Exercise instructions :: Repeat the data exactly, please.

Information provided ::
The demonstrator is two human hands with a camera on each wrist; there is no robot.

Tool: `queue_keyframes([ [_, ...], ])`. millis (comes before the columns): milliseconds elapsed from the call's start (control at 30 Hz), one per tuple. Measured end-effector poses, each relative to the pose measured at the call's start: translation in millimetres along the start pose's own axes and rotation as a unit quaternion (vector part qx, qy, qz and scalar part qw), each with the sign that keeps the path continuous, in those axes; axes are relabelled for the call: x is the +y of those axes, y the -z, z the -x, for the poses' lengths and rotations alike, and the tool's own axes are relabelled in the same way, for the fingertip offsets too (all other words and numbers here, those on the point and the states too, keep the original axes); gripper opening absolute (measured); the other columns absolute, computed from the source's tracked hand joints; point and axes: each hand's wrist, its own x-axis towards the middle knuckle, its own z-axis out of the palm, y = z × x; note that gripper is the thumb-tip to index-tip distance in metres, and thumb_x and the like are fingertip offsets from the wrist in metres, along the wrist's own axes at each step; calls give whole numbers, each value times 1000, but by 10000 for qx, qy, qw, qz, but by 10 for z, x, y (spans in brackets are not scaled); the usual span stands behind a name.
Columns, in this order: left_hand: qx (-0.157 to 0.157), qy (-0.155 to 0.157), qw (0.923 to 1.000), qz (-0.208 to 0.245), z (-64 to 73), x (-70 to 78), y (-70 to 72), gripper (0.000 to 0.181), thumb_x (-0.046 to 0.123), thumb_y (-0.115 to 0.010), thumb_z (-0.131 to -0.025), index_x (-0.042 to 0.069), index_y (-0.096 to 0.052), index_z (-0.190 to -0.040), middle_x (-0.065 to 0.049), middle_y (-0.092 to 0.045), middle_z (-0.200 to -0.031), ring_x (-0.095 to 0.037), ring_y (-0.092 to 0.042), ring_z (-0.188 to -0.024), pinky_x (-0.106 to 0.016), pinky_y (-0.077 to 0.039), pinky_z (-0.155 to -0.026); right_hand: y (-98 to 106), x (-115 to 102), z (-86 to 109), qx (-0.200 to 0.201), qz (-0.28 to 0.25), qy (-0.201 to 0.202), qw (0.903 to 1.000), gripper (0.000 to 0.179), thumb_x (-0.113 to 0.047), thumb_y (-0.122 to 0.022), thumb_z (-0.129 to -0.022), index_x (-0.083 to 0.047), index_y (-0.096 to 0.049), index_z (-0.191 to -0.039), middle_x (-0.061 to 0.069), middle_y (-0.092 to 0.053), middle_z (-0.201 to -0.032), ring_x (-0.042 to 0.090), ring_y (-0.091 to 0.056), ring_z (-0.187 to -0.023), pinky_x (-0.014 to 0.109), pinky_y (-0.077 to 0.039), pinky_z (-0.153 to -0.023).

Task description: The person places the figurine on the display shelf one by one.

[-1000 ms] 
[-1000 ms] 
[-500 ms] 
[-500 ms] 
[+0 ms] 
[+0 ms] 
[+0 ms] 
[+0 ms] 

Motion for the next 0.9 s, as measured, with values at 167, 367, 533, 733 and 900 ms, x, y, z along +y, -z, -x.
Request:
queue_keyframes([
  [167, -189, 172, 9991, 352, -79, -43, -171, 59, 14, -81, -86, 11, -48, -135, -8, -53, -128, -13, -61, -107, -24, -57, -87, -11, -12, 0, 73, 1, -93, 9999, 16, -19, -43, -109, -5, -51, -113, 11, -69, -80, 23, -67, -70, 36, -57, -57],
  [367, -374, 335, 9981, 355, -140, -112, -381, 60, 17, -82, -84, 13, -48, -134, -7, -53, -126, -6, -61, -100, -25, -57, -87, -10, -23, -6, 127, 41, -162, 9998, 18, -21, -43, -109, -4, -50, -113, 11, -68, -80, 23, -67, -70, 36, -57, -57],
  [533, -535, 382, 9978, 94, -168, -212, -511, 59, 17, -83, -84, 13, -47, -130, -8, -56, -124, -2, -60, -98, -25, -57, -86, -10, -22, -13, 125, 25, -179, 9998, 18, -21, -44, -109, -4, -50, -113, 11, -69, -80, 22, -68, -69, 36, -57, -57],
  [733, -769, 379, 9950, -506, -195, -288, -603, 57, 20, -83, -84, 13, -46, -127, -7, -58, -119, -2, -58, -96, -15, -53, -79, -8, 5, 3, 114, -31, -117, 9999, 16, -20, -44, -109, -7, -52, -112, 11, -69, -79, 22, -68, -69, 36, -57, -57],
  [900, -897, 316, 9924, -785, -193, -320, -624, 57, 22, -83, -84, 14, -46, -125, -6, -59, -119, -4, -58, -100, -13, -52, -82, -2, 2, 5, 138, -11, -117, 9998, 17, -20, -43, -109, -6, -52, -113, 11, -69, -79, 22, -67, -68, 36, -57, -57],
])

Written reply ::
The demonstrator is two human hands with a camera on each wrist; there is no robot.

Tool: `queue_keyframes([ [_, ...], ])`. millis (comes before the columns): milliseconds elapsed from the call's start (control at 30 Hz), one per tuple. Measured end-effector poses, each relative to the pose measured at the call's start: translation in millimetres along the start pose's own axes and rotation as a unit quaternion (vector part qx, qy, qz and scalar part qw), each with the sign that keeps the path continuous, in those axes; axes are relabelled for the call: x is the +y of those axes, y the -z, z the -x, for the poses' lengths and rotations alike, and the tool's own axes are relabelled in the same way, for the fingertip offsets too (all other words and numbers here, those on the point and the states too, keep the original axes); gripper opening absolute (measured); the other columns absolute, computed from the source's tracked hand joints; point and axes: each hand's wrist, its own x-axis towards the middle knuckle, its own z-axis out of the palm, y = z × x; note that gripper is the thumb-tip to index-tip distance in metres, and thumb_x and the like are fingertip offsets from the wrist in metres, along the wrist's own axes at each step; calls give whole numbers, each value times 1000, but by 10000 for qx, qy, qw, qz, but by 10 for z, x, y (spans in brackets are not scaled); the usual span stands behind a name.
Columns, in this order: left_hand: qx (-0.157 to 0.157), qy (-0.155 to 0.157), qw (0.923 to 1.000), qz (-0.208 to 0.245), z (-64 to 73), x (-70 to 78), y (-70 to 72), gripper (0.000 to 0.181), thumb_x (-0.046 to 0.123), thumb_y (-0.115 to 0.010), thumb_z (-0.131 to -0.025), index_x (-0.042 to 0.069), index_y (-0.096 to 0.052), index_z (-0.190 to -0.040), middle_x (-0.065 to 0.049), middle_y (-0.092 to 0.045), middle_z (-0.200 to -0.031), ring_x (-0.095 to 0.037), ring_y (-0.092 to 0.042), ring_z (-0.188 to -0.024), pinky_x (-0.106 to 0.016), pinky_y (-0.077 to 0.039), pinky_z (-0.155 to -0.026); right_hand: y (-98 to 106), x (-115 to 102), z (-86 to 109), qx (-0.200 to 0.201), qz (-0.28 to 0.25), qy (-0.201 to 0.202), qw (0.903 to 1.000), gripper (0.000 to 0.179), thumb_x (-0.113 to 0.047), thumb_y (-0.122 to 0.022), thumb_z (-0.129 to -0.022), index_x (-0.083 to 0.047), index_y (-0.096 to 0.049), index_z (-0.191 to -0.039), middle_x (-0.061 to 0.069), middle_y (-0.092 to 0.053), middle_z (-0.201 to -0.032), ring_x (-0.042 to 0.090), ring_y (-0.091 to 0.056), ring_z (-0.187 to -0.023), pinky_x (-0.014 to 0.109), pinky_y (-0.077 to 0.039), pinky_z (-0.153 to -0.023).

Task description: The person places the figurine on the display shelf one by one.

[-1000 ms] 
[-1000 ms] 
[-500 ms] 
[-500 ms] 
[+0 ms] 
[+0 ms] 
[+0 ms] 
[+0 ms] 

Motion for the next 0.9 s, as measured, with values at 167, 367, 533, 733 and 900 ms, x, y, z along +y, -z, -x.
Request:
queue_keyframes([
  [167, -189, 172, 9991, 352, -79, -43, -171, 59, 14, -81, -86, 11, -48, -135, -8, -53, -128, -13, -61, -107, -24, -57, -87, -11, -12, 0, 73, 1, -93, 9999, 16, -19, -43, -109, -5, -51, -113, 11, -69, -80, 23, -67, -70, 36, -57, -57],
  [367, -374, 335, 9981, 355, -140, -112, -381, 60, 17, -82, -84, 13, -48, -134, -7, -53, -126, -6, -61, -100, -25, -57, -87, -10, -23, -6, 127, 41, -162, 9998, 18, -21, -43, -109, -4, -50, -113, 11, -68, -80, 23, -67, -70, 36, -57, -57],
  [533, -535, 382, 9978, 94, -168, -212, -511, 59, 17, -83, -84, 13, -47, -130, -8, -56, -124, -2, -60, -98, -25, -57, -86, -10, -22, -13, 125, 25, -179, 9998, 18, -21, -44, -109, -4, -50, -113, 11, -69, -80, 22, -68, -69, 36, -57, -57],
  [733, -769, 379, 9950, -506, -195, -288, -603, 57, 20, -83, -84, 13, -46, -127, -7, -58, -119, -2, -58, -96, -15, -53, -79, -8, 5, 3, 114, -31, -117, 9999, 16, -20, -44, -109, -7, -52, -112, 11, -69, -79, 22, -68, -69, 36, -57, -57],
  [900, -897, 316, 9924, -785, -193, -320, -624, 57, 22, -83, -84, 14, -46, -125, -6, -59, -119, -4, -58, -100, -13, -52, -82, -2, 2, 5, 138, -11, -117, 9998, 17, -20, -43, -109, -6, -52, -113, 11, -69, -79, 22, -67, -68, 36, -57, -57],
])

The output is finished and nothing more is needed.